Although the courts have not established uniform standards for directors to follow, recent case law is providing more certain guidelines.

A director's duty of oversight must be carried out with the care and skill which ordinarily prudent and diligent persons would exercise under similar circumstances. A director who is compensated may have an even higher standard of care to meet.

If that standard of care is breached, such as in the instance of directors utterly failing to supervise the activities of the officers, personal liability may follow. Most cases in Missouri that have ascribed liability to directors involve self-dealing, clear negligence or misjudgment.

There are several defenses that a director may use to avoid liability for an alleged breach of the duty of care.
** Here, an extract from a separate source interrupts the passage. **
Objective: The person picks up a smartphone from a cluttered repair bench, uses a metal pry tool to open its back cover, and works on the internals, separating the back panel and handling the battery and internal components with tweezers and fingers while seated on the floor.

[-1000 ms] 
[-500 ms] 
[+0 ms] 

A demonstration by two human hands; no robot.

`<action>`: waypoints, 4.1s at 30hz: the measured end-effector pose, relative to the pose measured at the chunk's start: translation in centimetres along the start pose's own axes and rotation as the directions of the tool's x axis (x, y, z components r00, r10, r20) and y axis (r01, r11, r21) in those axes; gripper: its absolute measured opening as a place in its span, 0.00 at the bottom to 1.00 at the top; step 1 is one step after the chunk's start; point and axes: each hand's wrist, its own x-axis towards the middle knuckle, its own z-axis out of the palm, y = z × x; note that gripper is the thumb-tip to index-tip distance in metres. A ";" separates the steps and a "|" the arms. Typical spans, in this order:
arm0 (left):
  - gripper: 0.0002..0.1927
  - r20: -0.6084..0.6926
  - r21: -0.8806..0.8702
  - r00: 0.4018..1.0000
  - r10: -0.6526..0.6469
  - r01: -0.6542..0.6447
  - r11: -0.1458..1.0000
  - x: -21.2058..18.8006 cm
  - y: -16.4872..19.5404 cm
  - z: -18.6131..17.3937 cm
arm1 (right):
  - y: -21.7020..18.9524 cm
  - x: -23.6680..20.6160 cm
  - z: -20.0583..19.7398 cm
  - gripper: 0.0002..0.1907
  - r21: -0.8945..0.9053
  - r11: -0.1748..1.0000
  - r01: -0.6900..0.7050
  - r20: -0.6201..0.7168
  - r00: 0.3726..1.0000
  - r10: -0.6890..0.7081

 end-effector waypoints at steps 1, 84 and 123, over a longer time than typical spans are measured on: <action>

Perhaps the most common defense is that of the business judgment rule.

The rule provides an evidentiary presumption, which may, of course, be overcome by facts showing otherwise, that directors have acted on an informed basis and in good faith, with the belief that the decision made was in the best interest of the company.

Courts are slow to second-guess business decisions of directors when reviewing past acts. Courts generally require directors not to be grossly negligent in delegation of management to officers, and to search out the facts when their suspicions are aroused or should be aroused by corporate activities.

Directors clearly cannot ignore problems that a prudent person would recognize.

Missouri law also provides a statutory defense for directors who have relied in good faith upon the books of account of the corporation or statements prepared by any of its officials as to the value and amount of assets, liabilities and earnings of the corporation. Directors may also rely on the advice of attorneys with respect to the propriety of an action.

An early case in the nationally influential Delaware courts, Graham vs. Allis-Chalmers Manufacturing Co., which involved corporate criminal activities, held that directors can rely on the honesty of the management until something occurs that alerts them to a problem. At that point, there is a duty to act.

But until a suspicious problem presents itself, there is no affirmative duty to install a system to seek out wrongdoing. This standard reflects the general rule that a director must act prudently, or the law will place the liability upon the director.

A recent case in the Delaware Chancery Court may be representative of national trends on the issue of director liability. The case, In re: Caremark International Inc. Derivative Litigation, again looked at directors' oversight responsibilities in a criminal context, but many of its precepts apply generally.

The court stated that "only a systematic failure of the board to exercise oversight such as an utter failure to attempt to assure a reasonable information and reporting system exists will establish the lack of good faith that is a necessary condition to liability." Many commentators think directors should have liability only for a total abdication of responsibilities.

Directors may seek insurance against the liability, but it is usually sought, if at all, not by closely held companies but by large publicly traded companies with a higher risk of lawsuits from minority shareholders.

Utilization of common sense and attention to the activities of the officers will relieve directors of most liability concerns. The burden of establishing director liability in Missouri is still significant.

(Stephen F. Aton is a Springfield attorney practicing in the areas of corporate law and taxation, and estate planning.)